HYGIENE HYPOTHESIS IS WRONG: The Collaborative On Health and Environment "Environmental Risk Factors for Asthma: Findings from the Children's Health Study" With this paper, Salam et al. report significant increases in asthma risk associated with exposures experienced early in childhood. Of the several risk factors they studied, the strongest associations they found were with exposures to herbicides and pesticides in infancy, and attending daycare before the age of 4 months old. Children with early persistent asthma were 10 times more likely to have been exposed to herbicides before the end of their first year than controls. Several features of their results are inconsistent with the "hygiene" hypothesis... that better health care in childhood prevents the immune system from developing normally.[...]
Infants exposed to herbicides before the age of 1 were 10 times more likely to develop early persistent asthma. [...] Children exposed to herbicides after their first birthday,in contrast, were no more likely to develop asthma than controls.
[...]
Results for pesticide exposure were also significant but not as strong. Children exposed before 1 to pesticides were 3.58 times more likely to develop early persistent asthma than controls. As with herbicides, there was no increased risk of asthma if exposure began after the age of 1. Exposures to farm animal, farm crop or dust exposure also elevated the risk of early persistent asthma, although the effect was not as pronounced as for pesticides and herbicides.
[...]
They found no association between asthma risk and whether or not the family had pets.

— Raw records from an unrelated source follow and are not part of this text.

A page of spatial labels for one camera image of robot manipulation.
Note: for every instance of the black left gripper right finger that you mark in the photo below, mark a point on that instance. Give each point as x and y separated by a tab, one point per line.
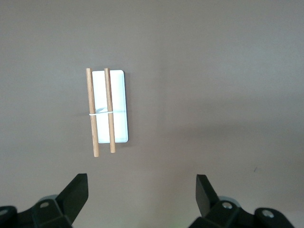
207	197

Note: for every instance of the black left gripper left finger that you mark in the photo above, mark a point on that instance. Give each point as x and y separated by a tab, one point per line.
71	197

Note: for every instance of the wooden rack rod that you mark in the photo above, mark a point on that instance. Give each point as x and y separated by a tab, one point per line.
92	107
108	95

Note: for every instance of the white towel rack base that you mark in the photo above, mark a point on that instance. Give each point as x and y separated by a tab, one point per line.
120	95

What does it mean? The most striking aspect of their finding is the strong association with herbicides and pesticides before the age of 1. This is the strongest association yet reported in a body of scientific literature in which there are few studies that have attempted to quantify early exposures to pesticides or herbicides and asthma risk in children.
The authors observe:
[...]
Three aspects of their findings are inconsistent with the "hygiene hypothesis,"
[...]- Children beginning day care before the age of 4 months are more likely to develop asthma. [...]
- Children exposed to farm animals and dust are more likely to develop asthma. The hygiene hypothesis predicts the opposite. [...]
- Children with no siblings were at lower risk to asthma than children with one or two siblings. [...]
[...]
As the authors point out, at the very least the finding that early day care attendance is associated with heightened risk, and that children with no siblings are at lower risk than those with one or two "suggests the need for a more complex "hygiene hypothesis." [The high prevalence of asthma in inner city poverty centers also undermines this interpretation.] The chief weaknesses of the study are its dependence upon parent recall and the lack of specificity about the details of exposure. Under most circumstances, these factors would make it false negatives more likely. Hence the strength of the associations discovered should be taken seriously.
While the study falls far short of establishing any causal relationships between exposures and asthma, it adds significantly to the evidence that exposures early in life may increase asthma risk and may thus may be contributing to the burgeoning asthma epidemic. Salam et al.'s work adds more broadly to the weight of evidence that exposures to herbicides and pesticides early in life can have adverse effects and should be avoided in the home and other settings.